The created PySpark session.

Raises:

Type Description
ValueError

If the specified 'size' parameter is not one of the valid options: 'small', 'medium', 'large', or 'extra-large'.

Exception

If any other error occurs during the Spark session creation process.

Examples:

>>> spark = create_spark_session('medium', {'spark.ui.enabled': 'false'})
Session Details:

'small': This is the smallest session that will realistically be used. It uses only 1g of memory and 3 executors, and only 1 core. The number of partitions are limited to 12, which can improve performance with smaller data. It's recommended for simple data exploration of small survey data or for training and demonstrations when several people need to run Spark sessions simultaneously. 'medium': A standard session used for analysing survey or synthetic datasets. Also used for some Production pipelines based on survey and/or smaller administrative data.It uses 6g of memory and 3 executors, and 3 cores. The number of partitions are limited to 18, which can improve performance with smaller data. 'large': Session designed for running Production pipelines on large administrative data, rather than just survey data. It uses 10g of memory and 5 executors, 1g of memory overhead, and 5 cores. It uses the default number of 200 partitions. 'extra-large': Used for the most complex pipelines, with huge administrative data sources and complex calculations. It uses 20g of memory and 12 executors, 2g of memory overhead, and 5 cores. It uses 240 partitions; not significantly higher than the default of 200, but it is best for these to be a multiple of cores and executors.

References

The session sizes and their details are taken directly from the following resource: "https://best-practice-and-impact.github.io/ons-spark/spark-overview/example-spark-sessions.html"

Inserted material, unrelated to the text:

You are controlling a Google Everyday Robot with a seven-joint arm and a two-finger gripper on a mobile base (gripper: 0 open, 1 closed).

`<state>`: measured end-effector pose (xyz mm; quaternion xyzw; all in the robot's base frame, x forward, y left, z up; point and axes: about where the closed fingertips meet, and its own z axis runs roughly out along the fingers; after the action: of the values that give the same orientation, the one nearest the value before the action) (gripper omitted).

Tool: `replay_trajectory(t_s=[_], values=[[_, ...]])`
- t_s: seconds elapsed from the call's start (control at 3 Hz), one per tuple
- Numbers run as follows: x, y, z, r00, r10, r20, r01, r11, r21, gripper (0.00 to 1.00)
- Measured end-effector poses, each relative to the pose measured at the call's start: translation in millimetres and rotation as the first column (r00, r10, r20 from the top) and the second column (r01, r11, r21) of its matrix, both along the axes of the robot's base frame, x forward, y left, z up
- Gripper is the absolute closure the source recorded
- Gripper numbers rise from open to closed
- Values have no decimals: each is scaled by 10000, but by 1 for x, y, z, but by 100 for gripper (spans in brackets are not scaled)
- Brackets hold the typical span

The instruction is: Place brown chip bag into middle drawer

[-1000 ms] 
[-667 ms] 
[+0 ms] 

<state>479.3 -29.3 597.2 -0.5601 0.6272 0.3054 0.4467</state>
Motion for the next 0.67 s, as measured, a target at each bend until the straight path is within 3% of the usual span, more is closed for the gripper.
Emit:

cut_lineage(df: SparkDF) -> SparkDF

Convert the SparkDF to a Java RDD and back again.

This function is helpful in instances where Catalyst optimizer is causing memory errors or problems, as it only tries to optimize till the conversion point.

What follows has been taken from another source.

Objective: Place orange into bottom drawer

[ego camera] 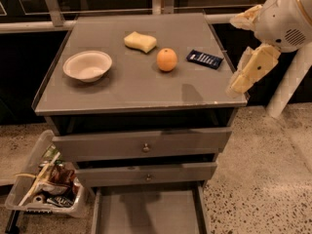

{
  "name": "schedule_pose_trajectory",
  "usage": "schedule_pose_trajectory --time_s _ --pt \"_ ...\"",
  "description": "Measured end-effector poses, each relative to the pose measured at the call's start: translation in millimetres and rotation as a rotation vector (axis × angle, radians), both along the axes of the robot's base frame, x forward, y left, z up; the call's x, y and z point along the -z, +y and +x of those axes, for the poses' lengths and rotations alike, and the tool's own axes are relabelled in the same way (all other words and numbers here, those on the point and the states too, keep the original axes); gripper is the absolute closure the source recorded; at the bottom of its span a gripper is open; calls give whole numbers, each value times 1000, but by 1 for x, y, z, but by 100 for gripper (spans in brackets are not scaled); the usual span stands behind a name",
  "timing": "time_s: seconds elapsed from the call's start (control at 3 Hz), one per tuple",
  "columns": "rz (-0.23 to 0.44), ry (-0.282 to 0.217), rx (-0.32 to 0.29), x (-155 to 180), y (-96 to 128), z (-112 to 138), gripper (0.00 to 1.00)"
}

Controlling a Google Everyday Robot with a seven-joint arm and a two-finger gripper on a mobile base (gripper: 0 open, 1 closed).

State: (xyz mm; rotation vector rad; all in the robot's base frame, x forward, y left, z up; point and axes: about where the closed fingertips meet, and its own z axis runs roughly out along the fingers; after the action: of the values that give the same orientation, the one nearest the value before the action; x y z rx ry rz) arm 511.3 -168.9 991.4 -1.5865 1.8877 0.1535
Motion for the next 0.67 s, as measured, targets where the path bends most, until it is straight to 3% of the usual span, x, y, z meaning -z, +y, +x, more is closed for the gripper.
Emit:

Note: This uses internal members and may break between versions.

Parameters:

Name Type Description Default
df DataFrame

SparkDF to convert.

required

Returns:

Type Description
DataFrame

New SparkDF created from Java RDD.

Raises:

Type Description
Exception

If any error occurs during the lineage cutting process, particularly during conversion between SparkDF and Java RDD or accessing internal members.

Examples:

>>> df = rdd.toDF()
>>> new_df = cut_lineage(df)
>>> new_df.count()
3

find_spark_dataframes(locals_dict: Dict[str, Union[SparkDF, Dict]]) -> Dict[str, Union[SparkDF, Dict]]

Extract SparkDF's objects from a given dictionary.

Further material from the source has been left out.